> THE PROBLEM:
Repeat the listing below line by line, exactly, leaving its pictures behind.
INPUT DATA START
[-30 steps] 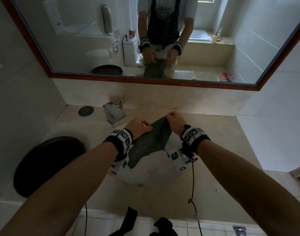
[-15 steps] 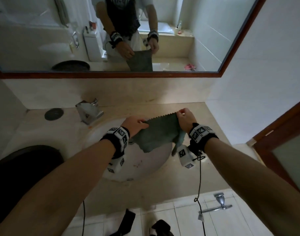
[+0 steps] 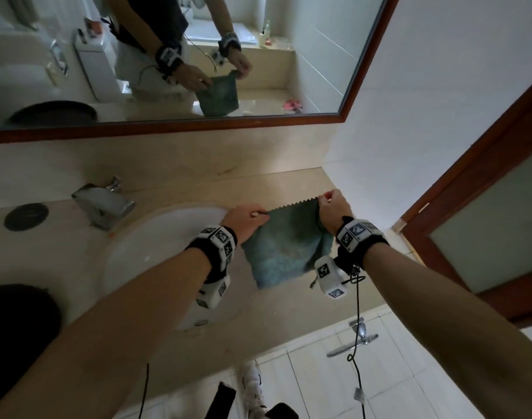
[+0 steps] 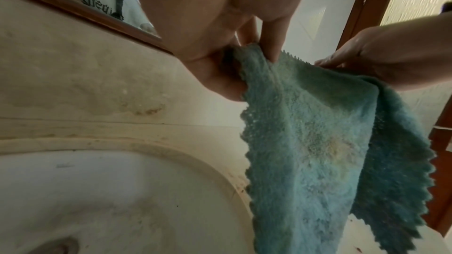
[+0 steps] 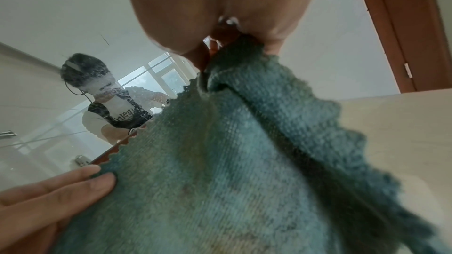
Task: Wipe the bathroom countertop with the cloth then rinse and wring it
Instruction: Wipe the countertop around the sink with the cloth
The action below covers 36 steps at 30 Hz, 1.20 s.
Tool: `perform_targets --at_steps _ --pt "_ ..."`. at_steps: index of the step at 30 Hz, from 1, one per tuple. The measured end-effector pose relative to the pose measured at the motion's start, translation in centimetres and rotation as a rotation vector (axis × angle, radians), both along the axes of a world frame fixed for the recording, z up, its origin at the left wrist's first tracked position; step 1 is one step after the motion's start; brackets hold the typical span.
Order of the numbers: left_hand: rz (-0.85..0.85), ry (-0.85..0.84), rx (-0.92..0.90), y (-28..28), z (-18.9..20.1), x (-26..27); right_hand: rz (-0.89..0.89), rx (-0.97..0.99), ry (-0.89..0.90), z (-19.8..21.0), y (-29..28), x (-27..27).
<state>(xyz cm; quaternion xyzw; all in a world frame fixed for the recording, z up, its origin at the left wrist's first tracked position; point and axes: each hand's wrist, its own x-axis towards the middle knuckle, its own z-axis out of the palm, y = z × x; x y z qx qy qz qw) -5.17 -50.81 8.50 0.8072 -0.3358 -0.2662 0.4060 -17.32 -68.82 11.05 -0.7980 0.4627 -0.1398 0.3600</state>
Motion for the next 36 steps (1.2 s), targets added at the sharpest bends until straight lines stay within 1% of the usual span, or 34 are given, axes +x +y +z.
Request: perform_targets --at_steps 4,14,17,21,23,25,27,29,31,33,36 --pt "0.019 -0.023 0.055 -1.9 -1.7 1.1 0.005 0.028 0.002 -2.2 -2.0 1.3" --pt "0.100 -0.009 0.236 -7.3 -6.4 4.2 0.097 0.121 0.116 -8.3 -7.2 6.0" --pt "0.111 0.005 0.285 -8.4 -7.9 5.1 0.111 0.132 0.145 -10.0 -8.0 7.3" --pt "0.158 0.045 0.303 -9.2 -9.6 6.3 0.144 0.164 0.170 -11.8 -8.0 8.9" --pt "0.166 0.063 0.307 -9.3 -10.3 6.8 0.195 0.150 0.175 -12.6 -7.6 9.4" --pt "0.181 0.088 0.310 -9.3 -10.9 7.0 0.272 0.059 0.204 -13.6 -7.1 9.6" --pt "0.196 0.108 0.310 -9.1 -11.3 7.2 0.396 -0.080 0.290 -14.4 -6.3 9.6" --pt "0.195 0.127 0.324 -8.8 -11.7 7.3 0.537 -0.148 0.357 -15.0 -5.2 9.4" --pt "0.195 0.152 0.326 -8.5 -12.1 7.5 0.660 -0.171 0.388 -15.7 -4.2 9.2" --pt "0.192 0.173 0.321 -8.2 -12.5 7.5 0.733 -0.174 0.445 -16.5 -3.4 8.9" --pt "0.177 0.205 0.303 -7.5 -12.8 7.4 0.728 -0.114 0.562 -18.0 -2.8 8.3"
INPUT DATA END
> PROBLEM SOLUTION:
[-30 steps] 
[-15 steps] 
[+0 steps] 
[+0 steps] 
[+0 steps] 
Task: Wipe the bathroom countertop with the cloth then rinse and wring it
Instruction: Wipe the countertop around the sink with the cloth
The action below covers 36 steps at 30 Hz, 1.20 s.
Tool: `perform_targets --at_steps _ --pt "_ ..."`. at_steps: index of the step at 30 Hz, from 1, one per tuple. The measured end-effector pose relative to the pose measured at the motion's start, translation in centimetres and rotation as a rotation vector (axis × angle, radians), both along the axes of a world frame fixed for the recording, z up, its origin at the left wrist's first tracked position; step 1 is one step after the motion's start; brackets hold the typical span.
Order of the numbers: left_hand: rz (-0.85..0.85), ry (-0.85..0.84), rx (-0.92..0.90), y (-28..28), z (-18.9..20.1), x (-26..27); right_hand: rz (-0.89..0.89), rx (-0.97..0.99), ry (-0.89..0.90), z (-19.8..21.0), y (-29..28), x (-27..27).
<state>(xyz cm; quaternion xyzw; all in a world frame fixed for the recording, z up, its origin at the left wrist's first tracked position; point and axes: each hand's wrist, its own x-axis towards the middle knuckle, its own z-axis out of the palm, y = z × x; x y z qx qy qz qw) -5.17 -50.81 8.50 0.8072 -0.3358 -0.2662 0.4060 -17.32 -68.82 11.05 -0.7980 0.4627 -0.1398 0.3600</state>
Motion for the next 36 steps (1.2 s), targets added at the sharpest bends until straight lines stay within 1% of the usual span, or 34 are given, axes +x +y +z.
Request: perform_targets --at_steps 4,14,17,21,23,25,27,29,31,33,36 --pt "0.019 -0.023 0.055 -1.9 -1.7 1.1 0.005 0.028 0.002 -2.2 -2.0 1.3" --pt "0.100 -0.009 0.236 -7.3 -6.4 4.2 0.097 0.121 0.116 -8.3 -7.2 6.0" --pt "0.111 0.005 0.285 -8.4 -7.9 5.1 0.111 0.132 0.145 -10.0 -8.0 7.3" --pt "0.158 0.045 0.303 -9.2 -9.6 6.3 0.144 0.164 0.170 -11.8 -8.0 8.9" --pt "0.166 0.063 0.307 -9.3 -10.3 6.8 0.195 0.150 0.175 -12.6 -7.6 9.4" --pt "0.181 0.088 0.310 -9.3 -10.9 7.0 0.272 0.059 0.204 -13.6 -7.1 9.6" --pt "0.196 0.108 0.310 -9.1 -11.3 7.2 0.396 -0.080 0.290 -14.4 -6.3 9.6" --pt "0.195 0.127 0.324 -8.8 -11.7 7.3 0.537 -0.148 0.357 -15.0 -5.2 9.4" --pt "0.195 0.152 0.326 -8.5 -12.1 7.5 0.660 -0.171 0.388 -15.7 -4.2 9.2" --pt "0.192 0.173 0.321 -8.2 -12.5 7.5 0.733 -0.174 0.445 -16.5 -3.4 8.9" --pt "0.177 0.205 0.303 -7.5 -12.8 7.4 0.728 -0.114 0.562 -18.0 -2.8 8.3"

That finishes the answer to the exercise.